- _PROBLEM DETAILS_
Determine how many lines of the data include the word "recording", and write only that number.

--- SUPPLIED DATA Enclosed Below ---

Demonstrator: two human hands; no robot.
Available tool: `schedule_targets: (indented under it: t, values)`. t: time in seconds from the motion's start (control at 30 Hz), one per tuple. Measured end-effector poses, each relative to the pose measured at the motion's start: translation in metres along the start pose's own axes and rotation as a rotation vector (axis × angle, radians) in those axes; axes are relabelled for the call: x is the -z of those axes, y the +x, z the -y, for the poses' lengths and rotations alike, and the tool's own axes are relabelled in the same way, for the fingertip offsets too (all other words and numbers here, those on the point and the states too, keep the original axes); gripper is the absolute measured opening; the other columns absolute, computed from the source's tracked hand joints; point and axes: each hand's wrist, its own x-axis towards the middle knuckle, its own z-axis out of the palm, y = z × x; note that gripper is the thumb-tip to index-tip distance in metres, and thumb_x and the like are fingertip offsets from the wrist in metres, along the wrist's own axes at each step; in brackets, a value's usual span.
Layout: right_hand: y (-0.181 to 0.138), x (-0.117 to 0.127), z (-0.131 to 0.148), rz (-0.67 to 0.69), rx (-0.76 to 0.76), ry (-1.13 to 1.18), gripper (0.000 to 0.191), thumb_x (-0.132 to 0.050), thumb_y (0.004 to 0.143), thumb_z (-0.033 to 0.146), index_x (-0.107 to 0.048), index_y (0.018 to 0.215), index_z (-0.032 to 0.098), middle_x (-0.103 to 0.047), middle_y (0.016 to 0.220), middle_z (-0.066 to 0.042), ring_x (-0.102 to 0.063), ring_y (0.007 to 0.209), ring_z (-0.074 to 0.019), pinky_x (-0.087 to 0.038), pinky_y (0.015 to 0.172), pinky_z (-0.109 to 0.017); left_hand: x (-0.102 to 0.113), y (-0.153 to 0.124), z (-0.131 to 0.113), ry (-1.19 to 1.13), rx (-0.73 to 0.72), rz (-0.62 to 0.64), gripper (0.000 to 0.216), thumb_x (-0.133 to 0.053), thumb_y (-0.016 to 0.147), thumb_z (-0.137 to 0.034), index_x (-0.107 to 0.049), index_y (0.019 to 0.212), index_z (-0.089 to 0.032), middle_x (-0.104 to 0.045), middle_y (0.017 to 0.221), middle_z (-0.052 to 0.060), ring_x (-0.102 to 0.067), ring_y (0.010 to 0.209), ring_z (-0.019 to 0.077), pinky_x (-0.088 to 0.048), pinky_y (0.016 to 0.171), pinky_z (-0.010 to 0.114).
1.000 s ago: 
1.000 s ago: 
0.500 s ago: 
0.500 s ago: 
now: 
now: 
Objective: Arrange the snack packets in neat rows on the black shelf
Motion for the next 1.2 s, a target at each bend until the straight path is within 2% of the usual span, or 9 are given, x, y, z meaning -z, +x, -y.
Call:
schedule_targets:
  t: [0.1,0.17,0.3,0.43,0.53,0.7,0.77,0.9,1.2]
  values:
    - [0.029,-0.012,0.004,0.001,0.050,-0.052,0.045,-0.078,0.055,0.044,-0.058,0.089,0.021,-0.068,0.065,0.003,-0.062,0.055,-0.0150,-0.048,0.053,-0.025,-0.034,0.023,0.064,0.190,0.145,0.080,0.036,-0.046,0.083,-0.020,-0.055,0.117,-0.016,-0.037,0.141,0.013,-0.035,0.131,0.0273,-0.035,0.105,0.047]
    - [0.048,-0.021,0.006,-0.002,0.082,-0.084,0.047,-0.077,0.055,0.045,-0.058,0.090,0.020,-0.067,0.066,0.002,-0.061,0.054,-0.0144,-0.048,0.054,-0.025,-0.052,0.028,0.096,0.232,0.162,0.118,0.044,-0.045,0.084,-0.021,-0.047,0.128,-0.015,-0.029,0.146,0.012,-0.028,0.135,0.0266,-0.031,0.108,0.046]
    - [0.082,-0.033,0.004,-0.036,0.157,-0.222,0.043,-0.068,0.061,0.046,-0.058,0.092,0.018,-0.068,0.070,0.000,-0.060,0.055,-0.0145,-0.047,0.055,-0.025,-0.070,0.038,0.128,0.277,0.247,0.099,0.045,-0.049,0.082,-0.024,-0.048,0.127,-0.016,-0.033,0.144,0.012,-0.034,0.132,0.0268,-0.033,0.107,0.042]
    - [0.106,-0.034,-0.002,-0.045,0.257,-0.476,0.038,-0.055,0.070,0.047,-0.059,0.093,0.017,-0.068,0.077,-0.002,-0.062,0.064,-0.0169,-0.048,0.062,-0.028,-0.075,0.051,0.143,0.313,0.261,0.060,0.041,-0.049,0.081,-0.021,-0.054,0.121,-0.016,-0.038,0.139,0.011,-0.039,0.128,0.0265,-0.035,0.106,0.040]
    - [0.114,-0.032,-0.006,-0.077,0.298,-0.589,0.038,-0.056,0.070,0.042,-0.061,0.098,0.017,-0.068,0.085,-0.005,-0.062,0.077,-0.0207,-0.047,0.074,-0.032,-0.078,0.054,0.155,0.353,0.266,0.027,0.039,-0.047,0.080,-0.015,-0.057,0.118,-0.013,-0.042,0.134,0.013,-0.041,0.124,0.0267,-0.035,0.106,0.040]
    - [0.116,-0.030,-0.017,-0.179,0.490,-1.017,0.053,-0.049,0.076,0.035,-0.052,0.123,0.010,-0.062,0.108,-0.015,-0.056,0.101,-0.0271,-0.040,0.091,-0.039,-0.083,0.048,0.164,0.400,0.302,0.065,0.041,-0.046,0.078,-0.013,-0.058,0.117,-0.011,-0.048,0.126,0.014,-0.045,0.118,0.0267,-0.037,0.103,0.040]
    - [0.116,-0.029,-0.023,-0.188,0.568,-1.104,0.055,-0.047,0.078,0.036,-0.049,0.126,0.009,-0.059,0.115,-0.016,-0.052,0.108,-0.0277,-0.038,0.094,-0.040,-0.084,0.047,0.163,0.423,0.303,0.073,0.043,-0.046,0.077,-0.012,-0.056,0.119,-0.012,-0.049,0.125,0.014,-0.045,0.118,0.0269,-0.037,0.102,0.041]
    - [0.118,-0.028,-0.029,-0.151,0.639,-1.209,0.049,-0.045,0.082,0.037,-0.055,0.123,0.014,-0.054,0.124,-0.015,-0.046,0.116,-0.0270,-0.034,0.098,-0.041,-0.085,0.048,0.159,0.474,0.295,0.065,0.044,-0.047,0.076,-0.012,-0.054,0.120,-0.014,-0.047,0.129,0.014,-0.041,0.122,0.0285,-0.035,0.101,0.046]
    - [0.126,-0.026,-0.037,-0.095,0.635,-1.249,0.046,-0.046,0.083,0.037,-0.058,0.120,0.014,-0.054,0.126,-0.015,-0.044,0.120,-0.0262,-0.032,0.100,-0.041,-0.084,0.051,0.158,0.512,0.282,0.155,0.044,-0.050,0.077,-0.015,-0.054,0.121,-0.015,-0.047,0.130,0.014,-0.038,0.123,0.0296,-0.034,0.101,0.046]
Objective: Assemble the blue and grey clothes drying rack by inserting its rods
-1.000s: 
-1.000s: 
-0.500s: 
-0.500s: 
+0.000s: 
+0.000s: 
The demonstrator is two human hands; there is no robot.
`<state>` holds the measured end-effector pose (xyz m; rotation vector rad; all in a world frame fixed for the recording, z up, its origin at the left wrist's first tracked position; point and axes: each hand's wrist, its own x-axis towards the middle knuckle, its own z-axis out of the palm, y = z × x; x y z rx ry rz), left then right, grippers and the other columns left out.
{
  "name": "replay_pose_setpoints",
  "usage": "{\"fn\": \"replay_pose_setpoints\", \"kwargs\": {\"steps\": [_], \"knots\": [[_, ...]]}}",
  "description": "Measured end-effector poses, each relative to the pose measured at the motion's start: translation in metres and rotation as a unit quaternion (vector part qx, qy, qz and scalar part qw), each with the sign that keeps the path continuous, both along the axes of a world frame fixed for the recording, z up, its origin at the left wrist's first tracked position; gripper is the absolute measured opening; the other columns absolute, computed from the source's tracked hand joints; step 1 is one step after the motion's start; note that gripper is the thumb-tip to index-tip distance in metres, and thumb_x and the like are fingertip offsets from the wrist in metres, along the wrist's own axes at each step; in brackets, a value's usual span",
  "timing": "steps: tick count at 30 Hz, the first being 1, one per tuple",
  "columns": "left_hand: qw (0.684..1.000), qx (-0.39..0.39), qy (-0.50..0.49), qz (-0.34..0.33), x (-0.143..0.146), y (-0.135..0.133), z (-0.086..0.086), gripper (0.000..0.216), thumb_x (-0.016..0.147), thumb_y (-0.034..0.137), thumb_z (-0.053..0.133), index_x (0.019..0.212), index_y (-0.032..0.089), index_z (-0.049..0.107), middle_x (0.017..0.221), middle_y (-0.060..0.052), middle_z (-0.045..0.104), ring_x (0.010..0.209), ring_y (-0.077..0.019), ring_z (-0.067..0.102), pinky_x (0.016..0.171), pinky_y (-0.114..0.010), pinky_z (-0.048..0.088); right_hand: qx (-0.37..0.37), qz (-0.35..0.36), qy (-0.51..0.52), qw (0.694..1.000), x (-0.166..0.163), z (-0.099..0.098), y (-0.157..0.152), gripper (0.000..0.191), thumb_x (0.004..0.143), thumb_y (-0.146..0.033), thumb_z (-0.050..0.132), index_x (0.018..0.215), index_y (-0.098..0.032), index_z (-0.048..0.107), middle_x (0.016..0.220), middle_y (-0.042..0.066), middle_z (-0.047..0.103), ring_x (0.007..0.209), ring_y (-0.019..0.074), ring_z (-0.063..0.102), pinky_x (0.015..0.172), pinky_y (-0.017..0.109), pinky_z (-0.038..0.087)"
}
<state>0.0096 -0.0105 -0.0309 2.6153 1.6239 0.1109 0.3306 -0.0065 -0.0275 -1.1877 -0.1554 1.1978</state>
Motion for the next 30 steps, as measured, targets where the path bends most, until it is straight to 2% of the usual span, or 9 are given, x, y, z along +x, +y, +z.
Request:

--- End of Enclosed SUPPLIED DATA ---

- _SOLUTION_
2